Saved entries
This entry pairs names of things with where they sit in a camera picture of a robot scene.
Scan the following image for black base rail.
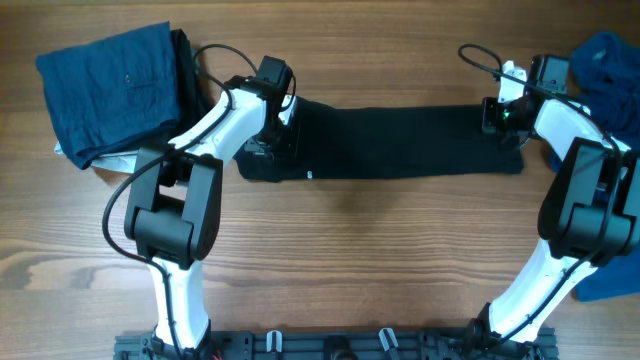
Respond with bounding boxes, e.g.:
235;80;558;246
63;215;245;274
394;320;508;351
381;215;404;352
112;327;559;360

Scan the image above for black polo shirt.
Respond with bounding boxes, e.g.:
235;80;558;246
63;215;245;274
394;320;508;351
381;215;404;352
234;99;524;182

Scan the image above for folded dark green garment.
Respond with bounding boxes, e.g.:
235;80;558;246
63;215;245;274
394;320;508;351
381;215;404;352
170;29;212;133

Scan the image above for blue polo shirt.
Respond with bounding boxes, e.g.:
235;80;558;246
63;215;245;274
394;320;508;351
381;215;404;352
570;32;639;302

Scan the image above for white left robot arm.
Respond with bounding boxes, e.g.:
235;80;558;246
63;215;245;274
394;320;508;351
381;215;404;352
124;71;295;359

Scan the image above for folded blue denim shorts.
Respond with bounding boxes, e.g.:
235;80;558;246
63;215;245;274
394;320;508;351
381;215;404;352
35;22;181;170

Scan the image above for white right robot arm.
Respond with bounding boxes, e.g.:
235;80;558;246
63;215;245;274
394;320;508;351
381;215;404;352
465;57;639;351

**INSTRUCTIONS FOR THE TASK:**
Output all entries unchanged; skip the pictures.

**EXERCISE RESPONSE:**
This entry pairs names of things with where they sit in a camera picture of a robot scene.
Scan the following image for black base rail.
Respond with bounding boxes, e.g.:
235;80;558;246
63;215;245;274
394;320;508;351
381;215;404;352
112;327;559;360

Scan the image above for black polo shirt.
Respond with bounding boxes, e.g.:
235;80;558;246
63;215;245;274
394;320;508;351
381;215;404;352
234;99;524;182

Scan the image above for folded dark green garment.
Respond with bounding boxes, e.g.:
235;80;558;246
63;215;245;274
394;320;508;351
381;215;404;352
170;29;212;133

Scan the image above for blue polo shirt.
Respond with bounding boxes, e.g.:
235;80;558;246
63;215;245;274
394;320;508;351
381;215;404;352
570;32;639;302

Scan the image above for white left robot arm.
Respond with bounding boxes, e.g.:
235;80;558;246
63;215;245;274
394;320;508;351
381;215;404;352
124;71;295;359

Scan the image above for folded blue denim shorts.
Respond with bounding boxes, e.g.:
235;80;558;246
63;215;245;274
394;320;508;351
381;215;404;352
35;22;181;170

Scan the image above for white right robot arm.
Respond with bounding boxes, e.g.:
235;80;558;246
63;215;245;274
394;320;508;351
381;215;404;352
465;57;639;351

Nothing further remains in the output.